Anxiety disorders: this peculiarity of the brain could revolutionize psychotherapy

 

Will VR prevail in psychotherapy?

The lecture hall is full. The patient’s pulse rises. Speaking in front of people scares her, she suffers from social phobia. But the audience is watching so kindly right now that the situation for the patient is stressful, but feasible. Because actually there is no lecture hall at all. The patient is standing in a room of only twelve square meters. On a screen, a therapist monitors your stress levels, he controls the situation. Virtual reality glasses put the patient in the dreaded situation.

The Paderborn-based start-up Psycurio develops such virtual worlds in which patients face their fears. “For our brain, it makes no difference whether I do something in the real or virtual world,” says founder Daniela Schumacher. When avatars move and behave like humans, the scenery feels real to patients, explains Thies Pfeiffer, who researches virtual reality and human-machine interaction at the Bielefeld Cluster of Excellence Cognitive Interaction Technology. The quality of the presentation is not so decisive. This peculiarity of the human brain could revolutionize psychotherapy.

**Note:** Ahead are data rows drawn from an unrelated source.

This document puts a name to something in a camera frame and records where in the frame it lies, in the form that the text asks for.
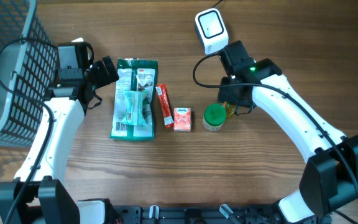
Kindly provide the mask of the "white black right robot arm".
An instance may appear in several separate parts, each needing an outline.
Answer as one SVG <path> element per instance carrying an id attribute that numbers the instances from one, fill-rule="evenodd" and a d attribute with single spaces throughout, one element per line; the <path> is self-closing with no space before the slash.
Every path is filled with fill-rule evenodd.
<path id="1" fill-rule="evenodd" d="M 263 109 L 305 161 L 298 190 L 278 202 L 282 220 L 322 218 L 358 201 L 358 135 L 347 137 L 324 120 L 272 60 L 256 62 L 241 41 L 225 46 L 218 57 L 227 74 L 221 81 L 220 100 Z"/>

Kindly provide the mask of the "yellow oil bottle silver cap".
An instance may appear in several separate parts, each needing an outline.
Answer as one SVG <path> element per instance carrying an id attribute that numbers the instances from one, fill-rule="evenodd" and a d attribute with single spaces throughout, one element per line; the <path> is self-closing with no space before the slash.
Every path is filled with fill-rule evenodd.
<path id="1" fill-rule="evenodd" d="M 233 104 L 230 104 L 229 102 L 225 101 L 223 103 L 223 107 L 226 111 L 226 119 L 229 119 L 231 116 L 234 115 L 234 112 L 236 110 L 236 106 Z"/>

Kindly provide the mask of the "red stick sachet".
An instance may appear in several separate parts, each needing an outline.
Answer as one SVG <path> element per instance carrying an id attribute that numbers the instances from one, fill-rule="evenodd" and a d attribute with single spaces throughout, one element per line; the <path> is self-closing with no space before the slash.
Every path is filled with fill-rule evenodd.
<path id="1" fill-rule="evenodd" d="M 160 101 L 160 106 L 163 114 L 164 126 L 166 129 L 172 128 L 174 124 L 169 97 L 167 93 L 167 87 L 165 84 L 158 84 L 155 87 L 157 95 Z"/>

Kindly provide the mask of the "green lid glass jar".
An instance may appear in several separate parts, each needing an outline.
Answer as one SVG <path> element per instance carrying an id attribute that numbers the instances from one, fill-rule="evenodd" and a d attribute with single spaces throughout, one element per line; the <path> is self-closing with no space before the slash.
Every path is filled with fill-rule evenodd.
<path id="1" fill-rule="evenodd" d="M 220 104 L 209 105 L 203 115 L 203 125 L 209 131 L 217 131 L 226 121 L 226 110 Z"/>

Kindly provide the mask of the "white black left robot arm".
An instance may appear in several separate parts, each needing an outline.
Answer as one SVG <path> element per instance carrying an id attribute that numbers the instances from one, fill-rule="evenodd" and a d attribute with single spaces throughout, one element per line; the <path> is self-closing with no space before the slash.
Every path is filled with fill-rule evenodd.
<path id="1" fill-rule="evenodd" d="M 88 42 L 56 46 L 56 78 L 37 100 L 8 93 L 42 106 L 44 113 L 30 152 L 14 180 L 0 183 L 0 216 L 4 223 L 79 223 L 80 209 L 63 185 L 75 134 L 96 90 L 118 81 L 110 57 L 94 61 Z"/>

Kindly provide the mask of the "red tissue pack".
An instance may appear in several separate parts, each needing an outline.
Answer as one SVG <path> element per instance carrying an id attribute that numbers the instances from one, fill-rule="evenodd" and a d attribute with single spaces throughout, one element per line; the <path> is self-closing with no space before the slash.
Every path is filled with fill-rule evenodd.
<path id="1" fill-rule="evenodd" d="M 190 132 L 191 131 L 191 109 L 174 108 L 174 131 Z"/>

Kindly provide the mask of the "green white glove package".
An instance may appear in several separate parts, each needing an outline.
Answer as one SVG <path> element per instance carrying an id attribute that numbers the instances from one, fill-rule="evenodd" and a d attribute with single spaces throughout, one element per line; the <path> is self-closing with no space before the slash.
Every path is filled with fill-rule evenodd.
<path id="1" fill-rule="evenodd" d="M 119 59 L 111 139 L 146 141 L 154 138 L 152 104 L 158 75 L 156 60 Z"/>

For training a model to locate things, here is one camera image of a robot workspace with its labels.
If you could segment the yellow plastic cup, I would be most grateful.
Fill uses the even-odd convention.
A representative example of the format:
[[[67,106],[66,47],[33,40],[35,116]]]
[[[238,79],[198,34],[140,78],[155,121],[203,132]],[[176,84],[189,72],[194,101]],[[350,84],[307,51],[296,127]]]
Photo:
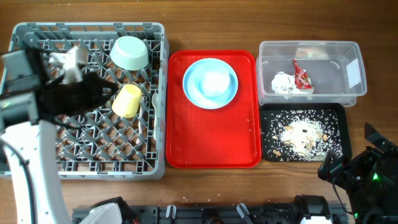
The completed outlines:
[[[141,96],[141,89],[137,85],[124,85],[114,99],[113,112],[120,117],[133,118],[138,111]]]

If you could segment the white plastic fork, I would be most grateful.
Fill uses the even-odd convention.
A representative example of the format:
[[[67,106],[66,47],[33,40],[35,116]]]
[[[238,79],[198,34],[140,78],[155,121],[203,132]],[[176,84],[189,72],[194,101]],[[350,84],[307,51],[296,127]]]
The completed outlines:
[[[140,145],[140,143],[142,142],[142,134],[143,134],[143,123],[141,121],[141,119],[143,118],[144,115],[144,109],[142,107],[139,108],[139,116],[138,116],[138,135],[137,135],[137,139],[136,139],[136,144]]]

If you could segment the rice and food scraps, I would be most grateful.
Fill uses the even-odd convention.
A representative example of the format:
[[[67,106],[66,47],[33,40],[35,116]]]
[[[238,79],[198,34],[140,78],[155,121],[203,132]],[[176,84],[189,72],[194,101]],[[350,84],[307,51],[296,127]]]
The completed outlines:
[[[322,161],[328,151],[343,155],[333,110],[261,111],[263,158],[270,162]]]

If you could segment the red snack wrapper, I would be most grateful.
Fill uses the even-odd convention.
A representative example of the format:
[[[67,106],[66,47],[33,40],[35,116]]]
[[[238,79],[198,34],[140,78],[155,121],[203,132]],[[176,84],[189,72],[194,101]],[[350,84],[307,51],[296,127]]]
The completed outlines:
[[[312,85],[310,84],[310,79],[306,70],[302,69],[295,59],[292,60],[292,64],[295,69],[295,86],[298,89],[311,89]]]

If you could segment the light blue plate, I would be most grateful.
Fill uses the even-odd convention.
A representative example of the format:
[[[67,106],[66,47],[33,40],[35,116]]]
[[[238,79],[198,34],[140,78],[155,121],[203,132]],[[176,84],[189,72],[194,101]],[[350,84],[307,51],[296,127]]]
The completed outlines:
[[[222,66],[229,71],[230,84],[228,89],[220,96],[207,98],[203,96],[194,84],[193,72],[201,66]],[[226,106],[236,96],[239,88],[238,76],[233,68],[226,62],[217,58],[204,58],[191,64],[183,76],[183,91],[186,97],[195,106],[207,110],[215,110]]]

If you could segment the white plastic spoon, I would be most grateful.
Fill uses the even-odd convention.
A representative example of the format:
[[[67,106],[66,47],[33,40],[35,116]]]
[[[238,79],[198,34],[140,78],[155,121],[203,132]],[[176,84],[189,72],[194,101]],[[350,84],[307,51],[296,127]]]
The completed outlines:
[[[158,106],[158,93],[154,93],[152,95],[152,106],[154,109],[154,125],[153,125],[153,138],[157,141],[157,125],[158,125],[158,118],[157,118],[157,106]]]

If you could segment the white tissue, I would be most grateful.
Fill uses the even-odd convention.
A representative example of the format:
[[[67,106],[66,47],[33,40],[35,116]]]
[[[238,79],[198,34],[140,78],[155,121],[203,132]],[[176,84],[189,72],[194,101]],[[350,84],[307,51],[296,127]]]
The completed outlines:
[[[277,72],[271,82],[272,90],[277,94],[312,94],[314,88],[299,89],[295,84],[295,77],[284,72]]]

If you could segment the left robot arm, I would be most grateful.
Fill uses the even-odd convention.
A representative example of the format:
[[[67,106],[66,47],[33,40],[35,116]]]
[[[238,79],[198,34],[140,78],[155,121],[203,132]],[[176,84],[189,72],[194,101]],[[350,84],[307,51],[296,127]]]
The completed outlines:
[[[85,114],[105,104],[117,84],[96,73],[82,81],[49,83],[40,75],[19,75],[1,95],[1,148],[11,169],[19,223],[70,223],[55,162],[58,115]]]

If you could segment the green bowl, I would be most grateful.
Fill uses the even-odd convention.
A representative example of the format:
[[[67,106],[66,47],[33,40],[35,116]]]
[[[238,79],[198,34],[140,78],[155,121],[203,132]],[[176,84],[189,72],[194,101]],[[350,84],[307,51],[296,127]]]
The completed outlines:
[[[118,38],[109,56],[116,66],[125,70],[137,71],[146,68],[149,64],[147,44],[133,36]]]

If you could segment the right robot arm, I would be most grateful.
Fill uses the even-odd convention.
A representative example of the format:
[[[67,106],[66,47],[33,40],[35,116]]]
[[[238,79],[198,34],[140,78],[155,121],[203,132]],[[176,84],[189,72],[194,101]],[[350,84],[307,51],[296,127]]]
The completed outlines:
[[[369,123],[364,138],[372,145],[350,160],[328,151],[318,177],[346,191],[356,223],[397,223],[397,145]]]

Virtual reality is particularly suitable for the therapy of anxiety disorders. Therapists work classically with the so-called exposure therapy: the patient is gradually confronted with the dreaded situation and endures the fear until it subsides. At some point, the brain learns to cope with the situation.

Anxiety disorders are among the most common mental illnesses. “For the therapy of phobias, a therapist needs well-manageable, anxiety-provoking situations,” says Mathias Müller, Managing Director of VTplus, a virtual reality company based in Würzburg. Climbing a tower or experiencing a turbulent flight – this can also be done in the virtual world.

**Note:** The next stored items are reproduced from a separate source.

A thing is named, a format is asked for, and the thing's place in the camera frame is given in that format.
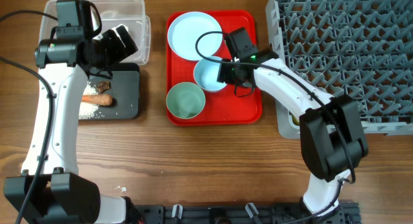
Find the blue bowl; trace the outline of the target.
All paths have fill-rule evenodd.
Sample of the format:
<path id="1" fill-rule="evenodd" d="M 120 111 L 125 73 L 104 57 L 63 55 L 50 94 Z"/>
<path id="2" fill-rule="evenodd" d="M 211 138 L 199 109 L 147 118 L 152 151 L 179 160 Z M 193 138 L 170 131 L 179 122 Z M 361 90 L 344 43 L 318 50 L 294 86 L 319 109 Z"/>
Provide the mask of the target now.
<path id="1" fill-rule="evenodd" d="M 221 61 L 222 59 L 217 56 L 212 56 L 212 59 L 215 62 L 202 59 L 196 63 L 193 73 L 194 80 L 207 92 L 219 92 L 227 85 L 217 80 L 221 64 L 216 63 L 216 61 Z"/>

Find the dark brown food scrap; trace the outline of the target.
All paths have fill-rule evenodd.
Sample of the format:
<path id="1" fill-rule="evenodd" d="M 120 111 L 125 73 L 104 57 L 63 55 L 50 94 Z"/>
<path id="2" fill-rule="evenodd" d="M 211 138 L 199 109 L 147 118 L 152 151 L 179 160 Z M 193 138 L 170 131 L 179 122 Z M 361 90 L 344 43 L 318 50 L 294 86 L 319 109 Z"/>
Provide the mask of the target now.
<path id="1" fill-rule="evenodd" d="M 96 85 L 96 90 L 97 92 L 99 92 L 100 94 L 102 94 L 103 92 L 110 90 L 111 88 L 111 84 L 109 81 L 100 81 L 98 82 L 98 84 Z"/>

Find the orange carrot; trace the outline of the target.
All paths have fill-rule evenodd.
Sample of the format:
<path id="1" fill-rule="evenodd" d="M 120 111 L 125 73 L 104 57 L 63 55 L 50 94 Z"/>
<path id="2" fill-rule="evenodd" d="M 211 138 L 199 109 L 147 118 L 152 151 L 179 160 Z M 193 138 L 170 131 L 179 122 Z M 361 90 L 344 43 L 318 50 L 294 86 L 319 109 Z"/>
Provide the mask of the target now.
<path id="1" fill-rule="evenodd" d="M 81 101 L 93 105 L 110 106 L 113 102 L 113 98 L 108 94 L 83 95 Z"/>

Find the green bowl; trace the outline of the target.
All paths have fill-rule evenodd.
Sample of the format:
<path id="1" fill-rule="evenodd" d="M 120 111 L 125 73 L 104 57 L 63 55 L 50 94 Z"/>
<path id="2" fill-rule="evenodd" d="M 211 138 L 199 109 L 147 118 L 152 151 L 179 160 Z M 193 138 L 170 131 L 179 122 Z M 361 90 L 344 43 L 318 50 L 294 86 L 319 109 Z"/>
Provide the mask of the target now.
<path id="1" fill-rule="evenodd" d="M 179 119 L 192 119 L 198 116 L 205 105 L 205 93 L 197 84 L 191 82 L 174 85 L 166 96 L 168 111 Z"/>

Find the white round plate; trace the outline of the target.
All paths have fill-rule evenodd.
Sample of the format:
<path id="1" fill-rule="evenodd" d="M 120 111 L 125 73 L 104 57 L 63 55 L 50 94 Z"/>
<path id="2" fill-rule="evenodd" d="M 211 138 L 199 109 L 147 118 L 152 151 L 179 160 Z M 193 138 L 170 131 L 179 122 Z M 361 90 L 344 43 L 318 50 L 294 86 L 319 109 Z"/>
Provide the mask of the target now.
<path id="1" fill-rule="evenodd" d="M 187 12 L 175 18 L 168 28 L 168 44 L 179 57 L 189 61 L 199 61 L 196 52 L 197 39 L 206 32 L 221 32 L 215 18 L 204 12 Z M 214 55 L 222 44 L 222 34 L 208 34 L 201 38 L 198 50 L 206 57 Z"/>

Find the white rice pile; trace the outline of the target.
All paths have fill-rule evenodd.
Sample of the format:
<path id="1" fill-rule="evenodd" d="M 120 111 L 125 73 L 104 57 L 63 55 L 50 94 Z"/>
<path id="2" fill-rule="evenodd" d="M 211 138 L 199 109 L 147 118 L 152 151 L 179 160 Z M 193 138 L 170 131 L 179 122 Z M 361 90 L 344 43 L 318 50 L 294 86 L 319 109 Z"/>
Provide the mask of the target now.
<path id="1" fill-rule="evenodd" d="M 90 83 L 88 83 L 83 94 L 84 95 L 98 95 L 98 91 L 96 90 L 95 86 L 91 86 Z M 98 105 L 81 102 L 80 108 L 79 108 L 79 119 L 93 118 L 98 108 L 99 108 Z"/>

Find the yellow plastic cup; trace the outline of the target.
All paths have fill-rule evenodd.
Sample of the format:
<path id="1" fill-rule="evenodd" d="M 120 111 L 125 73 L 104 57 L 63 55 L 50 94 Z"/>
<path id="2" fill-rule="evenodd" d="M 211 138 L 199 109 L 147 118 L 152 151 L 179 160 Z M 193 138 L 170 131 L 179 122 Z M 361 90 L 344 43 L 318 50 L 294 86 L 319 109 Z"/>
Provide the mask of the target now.
<path id="1" fill-rule="evenodd" d="M 289 112 L 289 114 L 290 114 L 291 117 L 292 117 L 292 122 L 293 122 L 293 124 L 299 126 L 299 117 L 294 116 L 293 113 L 291 113 L 291 112 Z"/>

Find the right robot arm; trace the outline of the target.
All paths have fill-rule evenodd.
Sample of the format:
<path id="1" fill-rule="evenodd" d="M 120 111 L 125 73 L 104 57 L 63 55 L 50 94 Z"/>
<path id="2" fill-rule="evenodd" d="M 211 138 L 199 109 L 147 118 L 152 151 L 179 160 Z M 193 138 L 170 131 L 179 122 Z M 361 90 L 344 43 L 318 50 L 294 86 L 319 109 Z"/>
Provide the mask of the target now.
<path id="1" fill-rule="evenodd" d="M 301 154 L 311 172 L 303 204 L 312 217 L 334 210 L 344 183 L 368 154 L 358 104 L 335 97 L 298 76 L 272 50 L 259 51 L 244 28 L 223 35 L 230 59 L 219 60 L 219 82 L 258 88 L 299 119 Z"/>

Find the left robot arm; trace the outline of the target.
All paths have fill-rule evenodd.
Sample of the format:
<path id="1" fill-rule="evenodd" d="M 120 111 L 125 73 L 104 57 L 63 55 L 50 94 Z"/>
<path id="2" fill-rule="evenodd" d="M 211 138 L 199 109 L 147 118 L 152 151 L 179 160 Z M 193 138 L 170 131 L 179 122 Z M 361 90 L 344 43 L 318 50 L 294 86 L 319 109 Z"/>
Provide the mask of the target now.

The specialist for psychiatry and psychotherapy, Peter Zwanzger, is researching these possibilities at the kbo-Inn-Salzlach-Klinikum in Wasserburg am Inn. Virtual reality therapy is not only more cost-effective and time-saving to implement than analog exposure therapy, but also more accessible for patients, says Zwanzger. The prospect of actually getting on a plane, touching a spider or speaking in front of a hundred people as part of a therapy deters many patients. These inhibition thresholds are lower in virtual reality therapy, Zwanzger has found in his studies.

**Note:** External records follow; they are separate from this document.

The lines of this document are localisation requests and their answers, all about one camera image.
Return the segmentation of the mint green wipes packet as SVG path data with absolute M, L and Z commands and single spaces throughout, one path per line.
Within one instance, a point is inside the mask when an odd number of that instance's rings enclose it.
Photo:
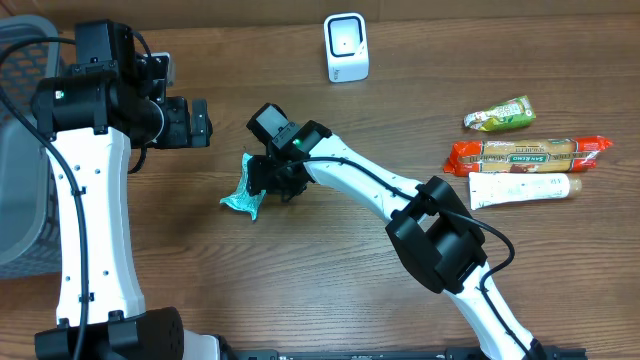
M 248 213 L 252 221 L 256 221 L 260 206 L 266 197 L 266 191 L 262 190 L 257 195 L 250 195 L 248 191 L 249 185 L 249 171 L 248 163 L 253 158 L 252 155 L 244 153 L 242 156 L 241 164 L 241 176 L 236 187 L 236 190 L 220 199 L 219 203 L 226 205 L 232 210 Z

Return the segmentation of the white tube gold cap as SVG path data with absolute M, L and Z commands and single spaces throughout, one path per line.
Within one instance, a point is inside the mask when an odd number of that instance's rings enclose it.
M 512 202 L 564 199 L 582 191 L 579 176 L 567 173 L 470 173 L 470 208 Z

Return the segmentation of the green snack packet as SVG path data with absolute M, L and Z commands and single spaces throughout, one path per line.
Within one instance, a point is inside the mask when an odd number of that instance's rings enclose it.
M 466 115 L 465 127 L 482 131 L 497 132 L 529 126 L 536 114 L 527 96 L 520 96 L 494 105 L 485 110 Z

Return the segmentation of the orange spaghetti packet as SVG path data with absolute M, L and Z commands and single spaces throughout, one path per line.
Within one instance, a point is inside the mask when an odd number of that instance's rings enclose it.
M 517 141 L 459 141 L 452 145 L 443 172 L 566 173 L 596 166 L 597 156 L 614 145 L 604 136 Z

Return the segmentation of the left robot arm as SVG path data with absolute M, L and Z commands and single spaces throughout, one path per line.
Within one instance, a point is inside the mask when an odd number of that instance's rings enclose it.
M 202 148 L 207 104 L 166 93 L 171 59 L 137 52 L 142 37 L 110 20 L 75 29 L 76 61 L 32 100 L 55 174 L 62 251 L 56 326 L 35 337 L 40 359 L 218 359 L 220 340 L 187 330 L 173 307 L 146 307 L 127 203 L 134 149 Z

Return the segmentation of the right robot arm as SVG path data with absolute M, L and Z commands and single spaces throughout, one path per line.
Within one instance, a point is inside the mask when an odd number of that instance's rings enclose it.
M 383 221 L 407 272 L 455 304 L 487 358 L 545 358 L 541 343 L 518 322 L 492 279 L 510 262 L 489 264 L 485 235 L 503 239 L 504 234 L 474 219 L 446 181 L 432 177 L 422 183 L 394 174 L 320 123 L 298 125 L 272 103 L 247 127 L 266 147 L 248 163 L 249 194 L 278 194 L 289 201 L 310 183 L 343 193 Z

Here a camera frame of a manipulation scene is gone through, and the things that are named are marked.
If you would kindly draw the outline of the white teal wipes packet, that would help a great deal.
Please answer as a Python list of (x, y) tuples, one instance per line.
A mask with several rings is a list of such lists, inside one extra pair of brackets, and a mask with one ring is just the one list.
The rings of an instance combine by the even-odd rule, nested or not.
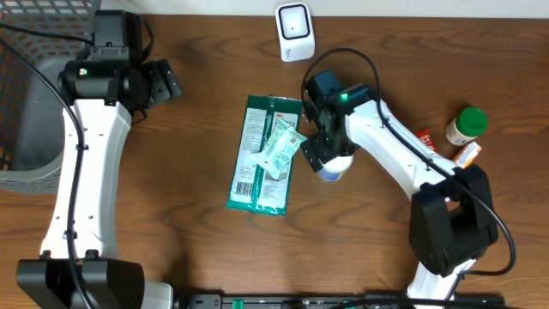
[(262, 151), (251, 154), (249, 161), (263, 168), (273, 180), (278, 180), (305, 140), (306, 137), (292, 125), (277, 118)]

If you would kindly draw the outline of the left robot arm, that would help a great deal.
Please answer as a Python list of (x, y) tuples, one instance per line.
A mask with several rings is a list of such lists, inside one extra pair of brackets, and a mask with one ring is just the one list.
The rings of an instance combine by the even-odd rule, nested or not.
[(57, 201), (39, 257), (16, 271), (19, 288), (42, 308), (184, 307), (172, 285), (118, 258), (118, 173), (133, 115), (182, 93), (169, 63), (149, 59), (142, 39), (151, 33), (135, 13), (97, 11), (92, 40), (50, 84), (64, 123)]

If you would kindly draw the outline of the red coffee stick sachet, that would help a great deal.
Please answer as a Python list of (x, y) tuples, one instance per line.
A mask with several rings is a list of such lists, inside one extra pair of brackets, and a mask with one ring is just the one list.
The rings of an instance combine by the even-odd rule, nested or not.
[(427, 146), (430, 150), (434, 151), (434, 152), (437, 152), (437, 148), (434, 144), (434, 142), (432, 141), (432, 137), (431, 137), (431, 134), (428, 130), (422, 130), (420, 132), (417, 132), (416, 133), (416, 137), (418, 137), (418, 139), (425, 145)]

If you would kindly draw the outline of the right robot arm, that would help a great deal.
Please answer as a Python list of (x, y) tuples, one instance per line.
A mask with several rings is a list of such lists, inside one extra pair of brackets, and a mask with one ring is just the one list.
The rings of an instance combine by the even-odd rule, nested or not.
[(314, 172), (337, 180), (355, 150), (369, 153), (411, 201), (409, 241), (419, 266), (407, 296), (452, 300), (459, 277), (498, 240), (486, 173), (428, 148), (364, 83), (344, 88), (324, 70), (303, 86), (305, 116), (318, 132), (301, 148)]

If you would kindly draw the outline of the green white glove package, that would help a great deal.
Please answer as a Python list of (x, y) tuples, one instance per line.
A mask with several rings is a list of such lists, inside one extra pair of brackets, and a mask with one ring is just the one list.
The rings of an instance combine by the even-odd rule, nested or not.
[(300, 113), (301, 102), (298, 100), (272, 96), (248, 97), (238, 155), (226, 202), (229, 209), (263, 215), (287, 213), (295, 152), (287, 153), (287, 163), (277, 179), (252, 161), (250, 156), (266, 148), (266, 142), (278, 119), (296, 130), (299, 127)]

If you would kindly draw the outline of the blue white yogurt cup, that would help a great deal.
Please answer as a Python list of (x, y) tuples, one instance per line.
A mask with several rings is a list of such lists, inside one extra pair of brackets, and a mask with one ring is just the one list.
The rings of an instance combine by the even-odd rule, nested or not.
[(322, 168), (317, 175), (326, 181), (339, 180), (353, 164), (353, 156), (338, 156), (327, 163), (322, 163)]

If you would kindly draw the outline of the green lid jar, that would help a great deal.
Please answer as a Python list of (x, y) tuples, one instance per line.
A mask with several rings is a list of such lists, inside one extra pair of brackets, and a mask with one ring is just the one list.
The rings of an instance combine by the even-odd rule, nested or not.
[(456, 146), (465, 146), (488, 129), (487, 115), (477, 107), (463, 109), (446, 126), (447, 140)]

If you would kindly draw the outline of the small orange box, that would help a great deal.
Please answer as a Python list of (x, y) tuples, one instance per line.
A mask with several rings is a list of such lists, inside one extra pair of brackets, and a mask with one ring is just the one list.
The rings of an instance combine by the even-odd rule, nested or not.
[(467, 168), (470, 166), (476, 157), (479, 155), (482, 147), (472, 141), (468, 143), (453, 159), (453, 162), (460, 168)]

Nevertheless, the breakthrough of the new method is long in coming. Both VTplus and Psycurio are currently negotiating with health insurance companies. Müller and Schumacher are convinced that if they were to cover the costs for the virtual reality therapy, the VR glasses could soon move into many practices. Peter Zwanzger is a little more reserved with forecasts: “Especially in medicine, desire and reality often diverge.” Technically, a lot is possible – what is therapeutically useful and practically applicable is another question. Although pilot studies would suggest the effectiveness of virtual reality therapy, there is still a lack of proper basic research with several hundred subjects.

As a member of a panel of experts, Zwanzger is working on the new guidelines for the therapy of anxiety disorders. Therapists can orient themselves on these so-called S3 guidelines – they give an overview of recognized medical procedures. The current version from 2014 advises virtual reality therapy for certain phobias, but only if a real confrontation is not feasible.

Mathias Müller would like to go further. According to his idea, experiencing the real situation is only the icing on the cake at the end of the therapy. Psycurio even relies on purely virtual therapy, always with human accompaniment. Founder Schumacher is convinced: “Virtual reality therapy enables a modern, very effective therapy that is less unpleasant for the patient.“

Peter Zwanzger agrees with her. But many things are still a dream of the future for him. “I believe that patients have a right to have the effectiveness of a therapy proven.“ That is why the new S3 guidelines will not contain an unlimited recommendation for this type of therapy – but at least an indication of a promising new technology.